Sea-Watch: Rackete will sich Prozess stellen

von Nadia Kailouli, Jonas Schreijäg

Die Kapitänin der "Sea-Watch 3", Carola Rackete, will sich den Vorwürfen gegen sie und ihre Hilfsorganisation in Italien auch in einem Prozess stellen. Im ersten Fernsehinterview seit ihrer Freilassung erklärte sie gegenüber Panorama: "Für den Fall, den wir nicht erwarten, dass eine Anklage zustande kommt, werde ich mich der selbstverständlich stellen, weil ich dann spätestens beim Gerichtsverfahren mit einem Freispruch rechne."

VIDEO: "Ich denke, dass wir alles richtig gemacht haben" (6 Min)

Hoffnung auf "richtungsweisendes Urteil"

Die Kapitänin hofft auf eine grundsätzliche Klärung durch die italienische Justiz. Entsprechend habe sich auch schon die italienische Richterin in der ersten Anhörung am vergangenen Dienstag, 2. Juli, positioniert. Im Interview mit dem NDR sagte Rackete: "Ich erwarte mir ein richtungsweisendes Urteil, was wir im Prinzip auch schon am Dienstag bekommen haben, was ja auch ganz klar feststellt, dass die Sicherheit der Menschen, die wir gerettet haben, wichtiger ist als der Anspruch der Staaten auf ihre Territorialgewässer und dass damit im Prinzip die sicheren Häfen wieder frei werden."

Die Kapitänin der Seawatch 3, Carola Rackete © NDR Foto: Screenshot
Kapitänin Carola Rackete schildert die Ereignisse rund um die Mission der "sea-Watch 3".

Rackete verteidigte ihre Entscheidung, die 53 Flüchtlinge vor der libyschen Küste an Bord zu nehmen. Zwar habe die libysche Küstenwache den Rettungseinsatz koordiniert, die "Sea-Watch 3" habe sich aber am schnellsten zur Rettung entschlossen. Rackete wörtlich: "Tatsächlich hat die libysche Küstenwache die Koordinierung dieses Notfalls übernommen. Und das war per E-Mail. Und wir haben darauf geantwortet und gefragt, wann die Küstenwache ankommen würde.
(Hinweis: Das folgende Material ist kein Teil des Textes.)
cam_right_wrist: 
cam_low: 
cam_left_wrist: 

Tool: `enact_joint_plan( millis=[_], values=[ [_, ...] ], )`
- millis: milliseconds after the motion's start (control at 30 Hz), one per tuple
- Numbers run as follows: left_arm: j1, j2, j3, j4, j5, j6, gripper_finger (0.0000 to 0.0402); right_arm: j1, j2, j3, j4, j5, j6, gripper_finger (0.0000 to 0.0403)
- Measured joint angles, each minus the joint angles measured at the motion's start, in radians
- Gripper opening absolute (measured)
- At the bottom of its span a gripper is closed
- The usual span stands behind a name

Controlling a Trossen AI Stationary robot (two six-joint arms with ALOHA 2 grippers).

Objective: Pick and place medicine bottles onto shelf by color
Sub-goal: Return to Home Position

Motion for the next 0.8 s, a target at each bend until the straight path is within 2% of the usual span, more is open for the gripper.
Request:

Und daraufhin haben wir interessanterweise erst eine Antwort erhalten, als wir an dem Notfall schon dran waren. Also ganz klar, in dem Moment, wo man weiß, dass es irgendwo einen Notfall gibt, hat man eine Pflicht, dort zu helfen. Wir sind also darauf hingefahren und waren einfach das erste Schiff, was angekommen ist."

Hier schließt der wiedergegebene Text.